Il Gioco del Mondo.16/Le stelle sono più buone delle carote

Domenica domenica alla laguna

 

Dovrei guardarmi attorno. Non è facile in una città che è un inganno di lustrini. Questa notte Julio avrebbe visto alberi dai rami di metallo accendersi di colori: verdi, gialli, rossi, porpora. Alberi della secessione viennese, nei viali di Managua, i taxisti ridono a denti stretti, Julio ha difficoltà a riconoscere la sua città. Non ha avuto il coraggio di fermare la macchina e allora si mette a scambiare parole assennate con l’uomo al volante. Era un presente nel quale si sentiva all’improvviso immerso e costretto, che altro potevi fare? Bisognava proseguire, farsene una ragione, il mondo era cambiato e ora il ragazzo gli diceva: ‘Nada, nada’. Non contava nulla il passato, forse nemmeno il presente e il futuro era un passaggio di frontiera. Il taxista rallentò alla rotonda del pugile. Julio gliene fu grato, stava cercando di sentirsi ancora una volta al di fuori del tempo degli altri.

‘Guarda, gli disse la cameriera a cui aveva chiesto un succo che sapeva essere dolcissimo, gli dispiace che tu sia tornato e gli dispiace che lei abbia atteso, lui sperava che fosse rimasta per un’altra ragione, per un altro uomo’. E’ un penepolismo esacerbato, insomma.
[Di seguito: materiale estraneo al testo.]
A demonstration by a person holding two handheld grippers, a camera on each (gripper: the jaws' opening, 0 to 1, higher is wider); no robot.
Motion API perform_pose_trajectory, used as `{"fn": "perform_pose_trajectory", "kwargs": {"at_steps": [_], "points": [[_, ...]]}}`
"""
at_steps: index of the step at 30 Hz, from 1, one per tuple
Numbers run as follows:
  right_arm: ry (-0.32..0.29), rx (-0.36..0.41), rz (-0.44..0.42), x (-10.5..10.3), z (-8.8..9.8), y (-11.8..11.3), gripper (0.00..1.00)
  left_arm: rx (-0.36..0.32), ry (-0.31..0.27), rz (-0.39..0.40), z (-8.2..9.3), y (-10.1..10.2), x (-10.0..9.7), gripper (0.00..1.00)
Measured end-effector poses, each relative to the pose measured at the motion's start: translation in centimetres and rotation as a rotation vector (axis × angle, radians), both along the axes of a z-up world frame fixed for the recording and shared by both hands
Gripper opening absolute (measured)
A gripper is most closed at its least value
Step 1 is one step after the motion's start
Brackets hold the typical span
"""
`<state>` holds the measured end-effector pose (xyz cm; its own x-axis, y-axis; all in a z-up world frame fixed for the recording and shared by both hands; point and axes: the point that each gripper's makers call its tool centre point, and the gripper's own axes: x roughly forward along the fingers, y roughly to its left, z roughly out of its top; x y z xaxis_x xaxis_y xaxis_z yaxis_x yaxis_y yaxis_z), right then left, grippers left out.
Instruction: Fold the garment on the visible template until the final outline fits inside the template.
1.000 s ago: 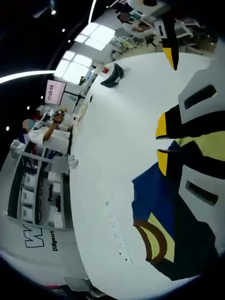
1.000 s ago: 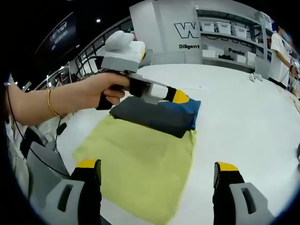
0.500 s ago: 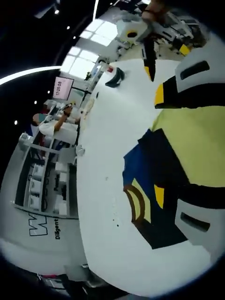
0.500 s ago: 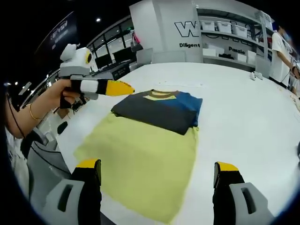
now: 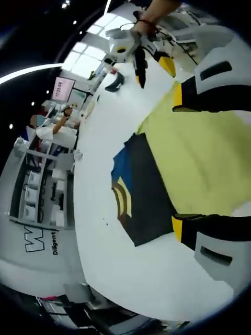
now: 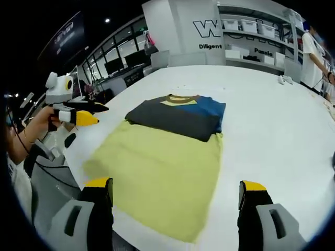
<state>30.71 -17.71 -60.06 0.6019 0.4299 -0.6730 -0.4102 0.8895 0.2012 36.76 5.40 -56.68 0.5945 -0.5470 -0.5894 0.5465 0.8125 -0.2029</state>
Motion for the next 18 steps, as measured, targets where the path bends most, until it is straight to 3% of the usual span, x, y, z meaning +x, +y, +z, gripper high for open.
{"fn": "perform_pose_trajectory", "kwargs": {"at_steps": [5,9,18], "points": [[0.022,-0.014,-0.006,-0.8,-0.9,-0.2,0.99,0.000,0.040,0.055,-1.1,2.6,-1.7,0.75],[0.037,-0.018,-0.001,-1.5,-1.4,-0.1,0.99,0.034,0.099,0.091,-3.1,4.7,-3.4,0.73],[0.064,-0.029,-0.010,-2.9,-2.5,-0.3,0.97,0.051,0.193,0.112,-5.6,6.2,-7.0,0.68]]}}
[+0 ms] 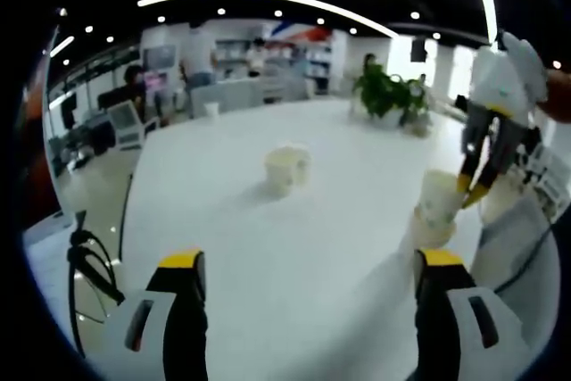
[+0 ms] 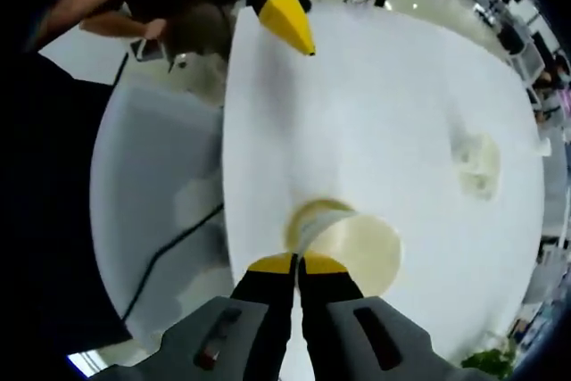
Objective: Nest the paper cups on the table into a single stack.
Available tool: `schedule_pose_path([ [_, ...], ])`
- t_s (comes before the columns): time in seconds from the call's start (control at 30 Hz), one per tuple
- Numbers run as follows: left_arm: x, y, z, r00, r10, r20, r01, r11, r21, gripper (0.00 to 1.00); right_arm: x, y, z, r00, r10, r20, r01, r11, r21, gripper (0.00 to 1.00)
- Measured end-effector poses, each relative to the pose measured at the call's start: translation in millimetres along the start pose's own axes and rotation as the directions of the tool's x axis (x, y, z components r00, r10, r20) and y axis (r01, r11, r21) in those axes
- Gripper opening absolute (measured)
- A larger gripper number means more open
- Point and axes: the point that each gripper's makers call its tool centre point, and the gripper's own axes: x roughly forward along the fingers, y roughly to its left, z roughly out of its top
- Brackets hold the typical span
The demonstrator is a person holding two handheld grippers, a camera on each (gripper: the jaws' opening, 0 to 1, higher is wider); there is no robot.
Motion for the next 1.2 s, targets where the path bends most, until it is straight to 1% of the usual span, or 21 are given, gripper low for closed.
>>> schedule_pose_path([
  [0.13,0.2,0.2,-1.5,1.000,0.000,-0.003,0.000,1.000,0.000,0.95,4.7,-0.3,2.8,1.000,-0.005,0.014,0.005,1.000,0.000,0.00],
  [0.3,0.5,0.0,-1.5,1.000,-0.001,-0.004,0.001,1.000,0.001,0.95,10.2,3.7,1.8,1.000,0.016,0.009,-0.016,1.000,-0.008,0.00],
  [0.47,0.1,-0.4,-0.8,1.000,0.000,-0.004,0.000,1.000,0.000,0.95,16.8,3.9,1.3,1.000,0.014,0.008,-0.014,1.000,-0.010,0.00],
  [0.73,0.4,-0.6,-4.6,1.000,-0.001,-0.008,0.001,1.000,-0.001,0.95,21.9,4.6,2.2,1.000,0.014,0.012,-0.014,1.000,-0.004,0.00],
  [0.97,-0.8,-0.2,-4.7,1.000,0.002,-0.007,-0.002,1.000,-0.001,0.94,30.0,6.6,-0.1,1.000,0.017,0.008,-0.016,1.000,-0.020,0.00],
  [1.2,-1.5,-0.2,-7.8,1.000,0.005,-0.011,-0.005,1.000,-0.003,0.94,35.2,8.2,0.0,1.000,0.020,0.022,-0.020,1.000,-0.016,0.00],
])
Sì, questa era una notte strana. Fece per andare a dormire, si mise invece a seguire la voce della ragazze o l’abbaio del cane. Si mise a ricordare, la giovane donna dai jeans stetti aveva le dita sporche di rimasugli di carota e a lui non piacevano le carote; cercò di regolare l’acqua calda, non gli riuscì andò a cercare un uomo di fiducia e proprio perché era onesto l’uomo dovette ammettere: ‘I problemi sono come gli scaldabagni Primus, tutto va bene finché non scoppiano’. E non si mosse, indicò un cestino e disse ancora: ‘Le stelle cadono in quel cestino, potresti pelarle e mangiartele’. Le stelle sono senz’altro più buone della carote.

La macchina lo lasciò all’esquina. Non si vedeva niente, avevano spento gli alberi, cercò di guardarlo da buio a buio, e vide una piccola fonte luminosa. Una lucciola, forse? Un oggetto fluorescente uscì da quel punto oscuro. A quell’ora di notte era ammettere la paura. E perché non doveva ammetterla? Era lì, lo aspettava, né minacciosa, né invadente, stava solo lì e un po’ si strusciava alla sua pancia come a chiedere perdono. Entrò la padrona dell’hostal, il tempo diventa presente e lei strappa la ragnatela delle ore fonde della notte a manate di giornale radio. Julio appallottolò il foglio, non serviva più, capì che l’arte era lui e non se ne stupì, si sedette sul pancale di una barca ancorata al legno di un pilone. Pensò, mentre mi avvicinavo, ‘Non mi sono gettato giù’. E subito dopo: ‘Non può durare sempre’. E invece sì, disse Julio fra i suoi denti e il suo cuore. E si alzò.

 

(43-45. Letto sul bus da San Carlos a Managua, con il ragazzino che vende enchilladas che sguscia fra gambe e culi. Scritto nella veranda della casa di Sonia y Eduardo, mentre un ragazzo con baffi ottocenteschi, tutto sudato, appare cercando uno scialle che abbiamo lasciato qui un anno fa. Talismani?)